> _Task directions_
Whenever a line below includes the string "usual", show it.

((

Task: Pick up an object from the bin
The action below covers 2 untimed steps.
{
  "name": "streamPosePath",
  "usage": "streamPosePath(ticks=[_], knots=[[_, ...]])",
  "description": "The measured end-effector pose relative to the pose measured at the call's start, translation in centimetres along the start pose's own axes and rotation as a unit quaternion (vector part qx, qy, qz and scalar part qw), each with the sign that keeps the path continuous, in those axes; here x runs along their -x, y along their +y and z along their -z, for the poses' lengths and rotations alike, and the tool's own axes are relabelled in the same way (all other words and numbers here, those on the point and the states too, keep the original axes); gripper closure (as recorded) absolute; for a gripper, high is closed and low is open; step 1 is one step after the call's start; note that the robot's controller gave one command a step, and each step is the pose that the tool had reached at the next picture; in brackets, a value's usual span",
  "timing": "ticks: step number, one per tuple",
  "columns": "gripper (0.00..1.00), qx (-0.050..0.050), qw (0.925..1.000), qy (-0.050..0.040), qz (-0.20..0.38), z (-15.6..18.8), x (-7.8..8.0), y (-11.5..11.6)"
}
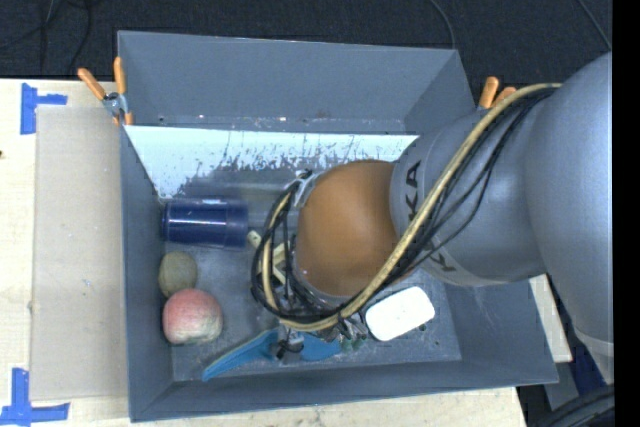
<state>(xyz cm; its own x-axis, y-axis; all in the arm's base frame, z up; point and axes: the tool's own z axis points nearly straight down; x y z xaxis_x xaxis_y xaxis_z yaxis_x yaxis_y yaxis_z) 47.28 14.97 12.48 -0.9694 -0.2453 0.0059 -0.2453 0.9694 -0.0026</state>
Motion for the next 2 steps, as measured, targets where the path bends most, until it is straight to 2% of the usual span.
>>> streamPosePath(ticks=[2], knots=[[1.00,0.000,1.0000,0.0006,-0.001,1.88,-0.02,0.03]])
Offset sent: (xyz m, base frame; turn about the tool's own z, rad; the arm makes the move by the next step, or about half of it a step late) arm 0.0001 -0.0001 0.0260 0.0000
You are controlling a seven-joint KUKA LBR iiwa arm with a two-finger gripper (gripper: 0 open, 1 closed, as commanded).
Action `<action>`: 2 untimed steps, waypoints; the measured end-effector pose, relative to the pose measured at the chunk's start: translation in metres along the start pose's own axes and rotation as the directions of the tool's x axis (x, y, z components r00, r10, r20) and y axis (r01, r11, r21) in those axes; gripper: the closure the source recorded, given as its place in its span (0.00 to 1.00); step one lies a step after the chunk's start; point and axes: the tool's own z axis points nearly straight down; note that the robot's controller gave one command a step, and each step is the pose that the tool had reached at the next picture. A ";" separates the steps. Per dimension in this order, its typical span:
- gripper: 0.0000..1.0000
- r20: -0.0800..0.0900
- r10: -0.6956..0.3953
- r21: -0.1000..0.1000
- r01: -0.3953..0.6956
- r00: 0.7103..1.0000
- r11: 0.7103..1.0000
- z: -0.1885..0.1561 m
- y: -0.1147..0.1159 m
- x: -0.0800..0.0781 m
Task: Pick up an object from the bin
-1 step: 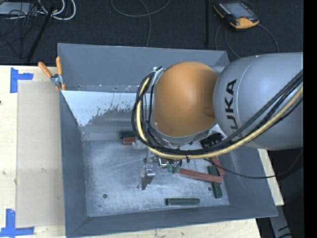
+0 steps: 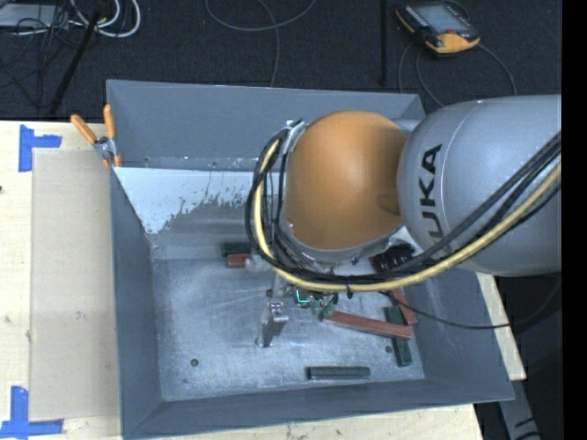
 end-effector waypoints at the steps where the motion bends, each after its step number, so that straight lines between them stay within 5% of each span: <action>1: 0.00 0.009 0.018 -0.003 -0.018 1.000 1.000 0.038 -0.024 -0.050; 2: 0.00 -0.001 0.051 0.001 -0.051 0.999 0.999 0.055 -0.038 -0.063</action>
Offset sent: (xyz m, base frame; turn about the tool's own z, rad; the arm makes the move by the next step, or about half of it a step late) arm 0.0238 -0.0484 -0.0309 0.1046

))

> _Solution for this exercise_
  "description": "The measured end-effector pose relative to the pose measured at the call's start, translation in centimetres along the start pose's own axes and rotation as a unit quaternion (vector part qx, qy, qz and scalar part qw), each with the sign that keeps the path continuous, in those axes; here x runs along their -x, y along their +y and z along their -z, for the poses' lengths and rotations alike, and the tool's own axes are relabelled in the same way (all other words and numbers here, those on the point and the states too, keep the original axes); gripper closure (as recorded) absolute; for a gripper, high is closed and low is open; step 1 is one step after the call's start; note that the robot's controller gave one command a step, and each step is the pose that the tool had reached at the next picture; in brackets, a value's usual span",
Motion for the next 2 steps, as measured, targets where the path bends most, until it is straight to 2% of the usual span.

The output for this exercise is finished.